Anschaffungspreis. Während alle übrigen Faktoren identisch oder vergleichbar sind, obsiegen Federdruckbremsen spätestens beim Anschaffungspreis. Sie sind preiswerter als Permanentmagnet-Bremsen, da erstens keine Kosten für einen aus Seltenerdmetallen bestehenden Magneten anfallen und zweitens keine derart komplexe, präzise maschinelle Bearbeitung erforderlich ist. Der Anschaffungspreis spielt besonders bei hohen Stückzahlen eine entscheidende Rolle wie zum Beispiel in der Halbleiterfertigung oder im Automobilbau. Permanentmagnet-Ausführungen sind in Anwendungen mit hohen Stückzahlen kaum anzutreffen, da sich bei den Kosten für die Magneten praktisch kein positiver Mengeneffekt ergibt.

Wo Permanentmagnete punkten

Spielfreiheit. Ein deutlicher Pluspunkt von Permanentmagnet-Bremsen gegenüber federdruckbetätigten Modellen liegt darin, dass sie aufgrund der Kombination aus Anker, Membran und Nabe beim Halten einer Last praktisch kein Spiel aufweisen. Bei Federdruck-Bremsen tragen sowohl die Rotor-Naben-Verbindung als auch der Abstand zwischen Ankerplatte und Distanzring zum Spiel bei, wenn eine Last gehalten wird.

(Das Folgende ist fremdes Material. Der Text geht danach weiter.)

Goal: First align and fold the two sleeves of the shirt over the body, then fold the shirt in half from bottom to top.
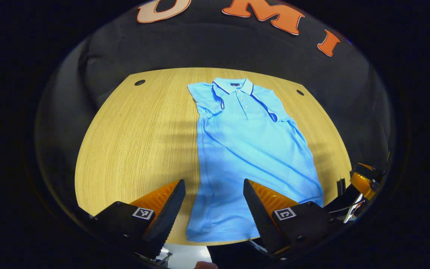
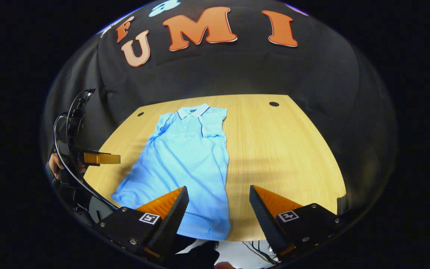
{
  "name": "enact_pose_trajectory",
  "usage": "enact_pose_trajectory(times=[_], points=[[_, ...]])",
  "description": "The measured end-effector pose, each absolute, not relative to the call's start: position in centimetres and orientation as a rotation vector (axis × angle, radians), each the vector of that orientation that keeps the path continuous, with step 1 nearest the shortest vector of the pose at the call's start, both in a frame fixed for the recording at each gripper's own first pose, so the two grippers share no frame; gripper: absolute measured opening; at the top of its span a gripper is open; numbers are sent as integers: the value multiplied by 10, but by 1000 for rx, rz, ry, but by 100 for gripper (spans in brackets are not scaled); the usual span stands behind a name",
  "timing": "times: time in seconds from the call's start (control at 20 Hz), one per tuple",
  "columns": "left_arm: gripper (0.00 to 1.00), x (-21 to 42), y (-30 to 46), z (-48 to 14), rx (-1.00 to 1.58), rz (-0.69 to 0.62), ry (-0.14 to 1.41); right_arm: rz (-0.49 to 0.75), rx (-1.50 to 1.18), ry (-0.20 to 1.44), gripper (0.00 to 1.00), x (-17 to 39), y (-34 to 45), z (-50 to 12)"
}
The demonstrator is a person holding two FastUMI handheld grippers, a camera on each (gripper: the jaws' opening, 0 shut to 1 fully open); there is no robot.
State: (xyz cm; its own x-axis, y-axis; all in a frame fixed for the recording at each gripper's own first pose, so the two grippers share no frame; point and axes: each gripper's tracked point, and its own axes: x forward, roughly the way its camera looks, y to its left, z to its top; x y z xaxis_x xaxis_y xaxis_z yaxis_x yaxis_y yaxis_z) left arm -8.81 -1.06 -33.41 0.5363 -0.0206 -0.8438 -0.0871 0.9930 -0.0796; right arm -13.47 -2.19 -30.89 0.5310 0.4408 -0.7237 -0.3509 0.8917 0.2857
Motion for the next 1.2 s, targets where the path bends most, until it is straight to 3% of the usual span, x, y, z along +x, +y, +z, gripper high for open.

Nehmen Sie beispielsweise ein medizinisches Gerät für Augen-Operationen mit einem 1,5 m langen Roboterarm. Fällt der Strom aus, muss sich der Chirurg darauf verlassen können, dass dieser Arm genau in der Position bleibt, in der er sich zum Zeitpunkt des Stromausfalls befand. Schon ein Grad Spiel würde sich durch die Länge des Arms derart potenzieren, dass eine sichere Präzision nicht mehr gegeben wäre.

Wenn jedoch eine Permanentmagnet-Bremse im Betrieb ganz ausfällt, entstehen wiederum andere Sicherheitsrisiken. Aus diesen Gründen werden für solche Anwendungen vorgesehene Bremssysteme mit besonderer Sorgfalt und Präzision entwickelt. Genauso wichtig ist es, diese Systeme in regelmäßigen Abständen auf Zeichen von Verschleiß zu kontrollieren.

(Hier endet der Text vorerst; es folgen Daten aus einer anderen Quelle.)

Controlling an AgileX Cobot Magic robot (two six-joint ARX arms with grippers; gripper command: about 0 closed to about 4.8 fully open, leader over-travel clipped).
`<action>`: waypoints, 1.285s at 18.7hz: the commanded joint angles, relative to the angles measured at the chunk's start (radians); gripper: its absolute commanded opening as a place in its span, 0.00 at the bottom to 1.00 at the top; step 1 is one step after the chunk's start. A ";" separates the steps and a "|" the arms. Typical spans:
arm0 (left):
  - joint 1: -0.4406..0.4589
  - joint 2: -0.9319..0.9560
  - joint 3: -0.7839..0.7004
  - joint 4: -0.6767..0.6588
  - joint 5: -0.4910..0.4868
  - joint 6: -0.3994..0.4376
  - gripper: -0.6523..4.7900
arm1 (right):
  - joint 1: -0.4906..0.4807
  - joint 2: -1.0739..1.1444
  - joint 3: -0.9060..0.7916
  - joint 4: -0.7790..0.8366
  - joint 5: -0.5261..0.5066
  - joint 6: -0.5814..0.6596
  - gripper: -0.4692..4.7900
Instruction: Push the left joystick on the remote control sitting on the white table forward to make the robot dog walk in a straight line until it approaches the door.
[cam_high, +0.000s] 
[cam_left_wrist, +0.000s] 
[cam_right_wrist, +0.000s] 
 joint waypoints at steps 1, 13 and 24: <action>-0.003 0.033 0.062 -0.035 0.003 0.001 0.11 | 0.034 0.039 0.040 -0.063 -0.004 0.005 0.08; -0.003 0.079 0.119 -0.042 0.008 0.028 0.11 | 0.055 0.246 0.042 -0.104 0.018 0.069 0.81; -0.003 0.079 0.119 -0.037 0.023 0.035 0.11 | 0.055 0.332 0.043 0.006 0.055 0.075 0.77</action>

Kleine Baugröße. Da die elektromagnetische Kraft den Großteil der Arbeit leistet, arbeiten Permanentmagneten besonders effizient mit kleineren Komponenten. Daher benötigen sie weniger Platz und können auch unter engen Einbaubedingungen genutzt werden. Dieser Faktor wird in medizinischen Apparaturen wie Röntgengeräten oder Mammographie-Scannern, aber auch beim Halten statischer Lasten immer wichtiger.

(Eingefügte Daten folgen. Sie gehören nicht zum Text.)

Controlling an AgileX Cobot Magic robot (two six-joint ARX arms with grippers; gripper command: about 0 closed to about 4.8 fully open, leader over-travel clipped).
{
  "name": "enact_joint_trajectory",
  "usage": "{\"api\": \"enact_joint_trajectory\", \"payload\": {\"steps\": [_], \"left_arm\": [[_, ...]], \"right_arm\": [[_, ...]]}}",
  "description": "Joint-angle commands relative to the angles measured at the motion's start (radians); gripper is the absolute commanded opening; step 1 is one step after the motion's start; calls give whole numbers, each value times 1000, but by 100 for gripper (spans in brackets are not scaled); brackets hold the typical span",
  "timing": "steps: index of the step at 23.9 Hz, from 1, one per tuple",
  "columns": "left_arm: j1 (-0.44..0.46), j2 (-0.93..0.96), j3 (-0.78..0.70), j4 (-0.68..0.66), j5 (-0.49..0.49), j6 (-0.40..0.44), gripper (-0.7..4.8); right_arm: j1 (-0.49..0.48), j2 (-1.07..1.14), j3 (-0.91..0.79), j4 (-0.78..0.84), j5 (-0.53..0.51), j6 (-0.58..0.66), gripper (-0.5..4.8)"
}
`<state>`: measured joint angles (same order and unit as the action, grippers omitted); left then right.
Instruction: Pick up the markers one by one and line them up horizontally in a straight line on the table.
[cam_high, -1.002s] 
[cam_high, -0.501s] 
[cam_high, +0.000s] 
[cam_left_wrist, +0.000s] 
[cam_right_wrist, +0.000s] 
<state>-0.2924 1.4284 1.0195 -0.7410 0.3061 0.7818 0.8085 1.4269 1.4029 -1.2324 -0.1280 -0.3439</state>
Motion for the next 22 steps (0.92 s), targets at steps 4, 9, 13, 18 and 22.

Geschwindigkeit und schnelle Arbeitsspiele

Permanentmagnet-Bremsen weisen einen Luftspalt zwischen der Ausgangsnaben-Baugruppe und dem Magneten auf. Demzufolge kann sich die Ausgangsnabe frei und mit der Maximaldrehzahl des Motors bewegen. Federdruck-Bremsen haben demgegenüber mehr bewegliche Teile, wodurch sich die Drehzahl einschränkt. Ein Auswuchten federdruckbetätigter Systeme kann die mögliche Drehzahl erhöhen – jedoch mit entsprechendem Kostenaufwand.

Pro und Kontra gut abwägen

Aus rein leistungsbezogener Sicht sind bei einem Drittel aller Anwendungen Federdruck-Bremsen zu bevorzugen, bei einem weiteren Drittel Permanentmagnet-Ausführungen, während sich beim letzten Drittel beide Technologien gleich gut eignen.

Federdruck-Bremsen würden beispielsweise bei der Trimm-Vorrichtung eines Flugzeugs zum Einsatz kommen, da die Permanentmagnet-Version angesichts der zu erwartenden extremen physikalischen Bedingungen nicht zuverlässig funktionieren würde. Auf der anderen Seite empfiehlt sich eine Permanentmagnet-Bremse für medizinische Geräte, wo eine Spielfreiheit gefordert ist und die Spannung besser geregelt werden kann.

Bieten Federdruck- und Permanentmagnet-Lösungen vergleichbare Leistungswerte, wird die Wahl häufig durch den Anschaffungspreis und die Verfügbarkeit bestimmt. Für die meisten Ingenieure ist zudem die sicherste und effektivste Alternative diejenige, mit der sie vertraut sind.